15 maggio 2009. Muore Susanna Agnelli.

Susanna Agnelli, la donna che porta eleganza e pragmatismo nella politica italiana
Le origini di tra Torino e la grande industria
Susanna Agnelli nasce il 24 aprile 1922 a Torino, nel cuore di una delle famiglie più influenti dell’Italia del Novecento.
Figlia di Edoardo Agnelli e Virginia Bourbon del Monte, cresce in un ambiente privilegiato ma complesso, segnato da grandi responsabilità e da eventi familiari dolorosi.

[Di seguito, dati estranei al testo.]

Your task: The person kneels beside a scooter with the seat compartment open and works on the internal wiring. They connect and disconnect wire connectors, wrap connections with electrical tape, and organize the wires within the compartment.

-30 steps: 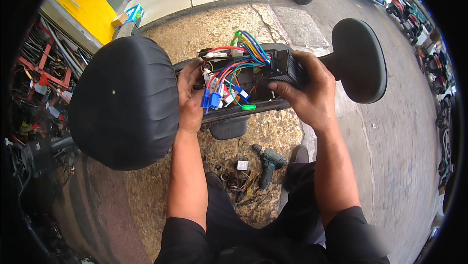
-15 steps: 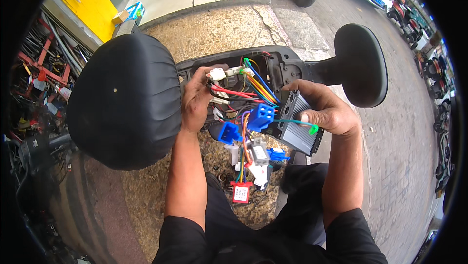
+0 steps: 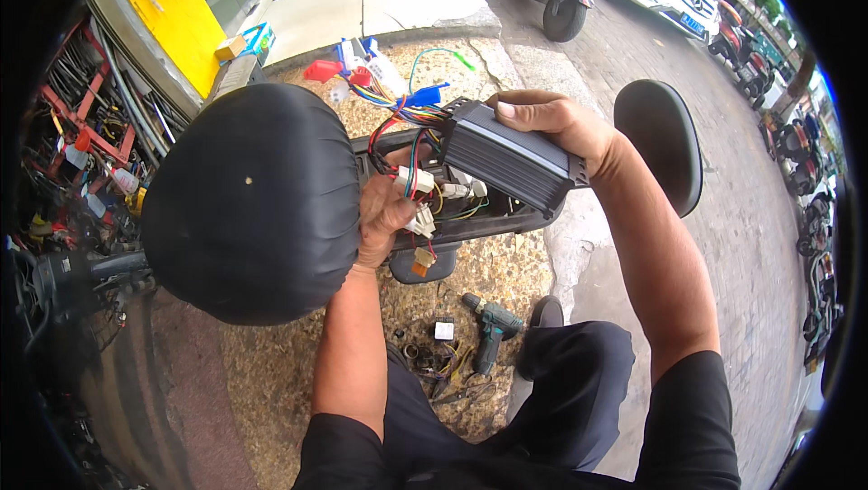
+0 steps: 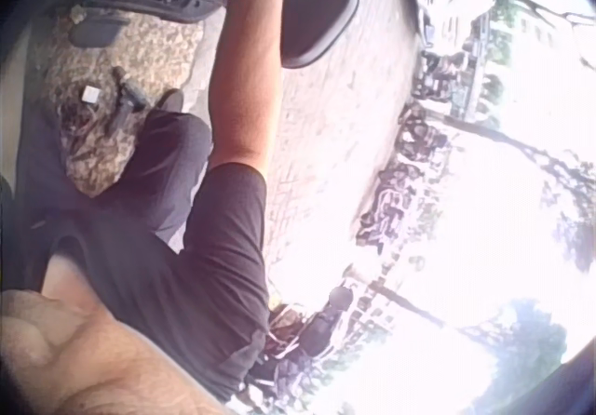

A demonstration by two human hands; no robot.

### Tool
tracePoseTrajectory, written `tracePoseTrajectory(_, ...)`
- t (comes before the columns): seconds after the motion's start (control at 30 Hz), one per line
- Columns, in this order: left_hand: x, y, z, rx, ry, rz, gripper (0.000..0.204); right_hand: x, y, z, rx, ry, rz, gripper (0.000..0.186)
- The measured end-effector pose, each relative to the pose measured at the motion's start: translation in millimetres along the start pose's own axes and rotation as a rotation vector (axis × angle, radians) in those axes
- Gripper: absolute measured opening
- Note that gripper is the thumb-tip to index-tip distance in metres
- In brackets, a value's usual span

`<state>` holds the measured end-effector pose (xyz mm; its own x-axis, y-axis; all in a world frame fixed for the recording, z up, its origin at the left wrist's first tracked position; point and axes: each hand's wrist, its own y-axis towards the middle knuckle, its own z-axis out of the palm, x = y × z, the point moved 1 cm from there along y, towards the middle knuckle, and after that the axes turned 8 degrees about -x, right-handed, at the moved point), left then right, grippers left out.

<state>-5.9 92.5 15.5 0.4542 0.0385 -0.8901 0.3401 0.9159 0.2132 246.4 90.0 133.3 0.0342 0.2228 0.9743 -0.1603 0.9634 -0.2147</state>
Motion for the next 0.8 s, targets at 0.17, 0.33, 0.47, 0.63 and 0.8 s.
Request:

Pur appartenendo alla dinastia Fiat, sceglie presto una strada personale, cercando un’identità autonoma rispetto al peso del cognome.
Durante la Seconda guerra mondiale presta servizio nella Croce Rossa Italiana.
Quell’esperienza cambia profondamente il suo modo di osservare la realtà e rafforza la convinzione che il ruolo pubblico debba tradursi in attenzione concreta verso le persone.
La carriera politica alla Farnesina
Nel dopoguerra Susanna Agnelli entra progressivamente nella vita politica italiana.
Il primo grande incarico arriva come sindaco di Monte Argentario, luogo che considera una seconda casa e dove costruisce un rapporto diretto con i cittadini.
L’esperienza amministrativa mette in evidenza il suo stile pratico, lontano dalla retorica e vicino ai problemi quotidiani.
Negli anni Settanta viene eletta alla Camera dei Deputati e successivamente al Senato.
La sua figura acquista sempre maggiore rilievo fino al 1995, quando il presidente del Consiglio Lamberto Dini le affida il Ministero degli Esteri.
Susanna Agnelli diventa così la prima donna nella storia italiana a guidare la Farnesina.
In un panorama politico ancora fortemente maschile, affronta il ruolo con sobrietà, autorevolezza e grande capacità diplomatica.
I libri e il lato più personale di Susanna Agnelli
Accanto alla politica coltiva anche la scrittura.
Con il libro “Vestivamo alla marinara” racconta la propria famiglia e il mondo dell’alta borghesia italiana attraverso uno sguardo ironico, lucido e spesso disincantato.
Il volume ottiene un grande successo editoriale e contribuisce a rendere Susanna Agnelli una figura riconoscibile anche fuori dall’ambito istituzionale.
Il suo stile diretto conquista i lettori perché evita celebrazioni eccessive e restituisce invece fragilità, contraddizioni e ricordi personali.
La morte e il funerale privato
Susanna Agnelli si spegne il 15 maggio 2009 a Roma, all’età di 87 anni.
Si trova ricoverata al Policlinico Agostino Gemelli da oltre un mese dopo un grave trauma femorale provocato da una caduta domestica.
La notizia della sua morte suscita grande commozione nel mondo politico e culturale italiano.
Il funerale si svolge in forma privata nella chiesa del Convento dei Passionisti di Monte Argentario.
Seguendo una sua precisa volontà, la salma viene cremata.
Le ceneri vengono poi affidate al mare dell’Argentario durante una giornata di tempesta, quasi a chiudere simbolicamente il legame profondo tra Susanna Agnelli e quel tratto di costa che considera per tutta la vita il suo rifugio più autentico.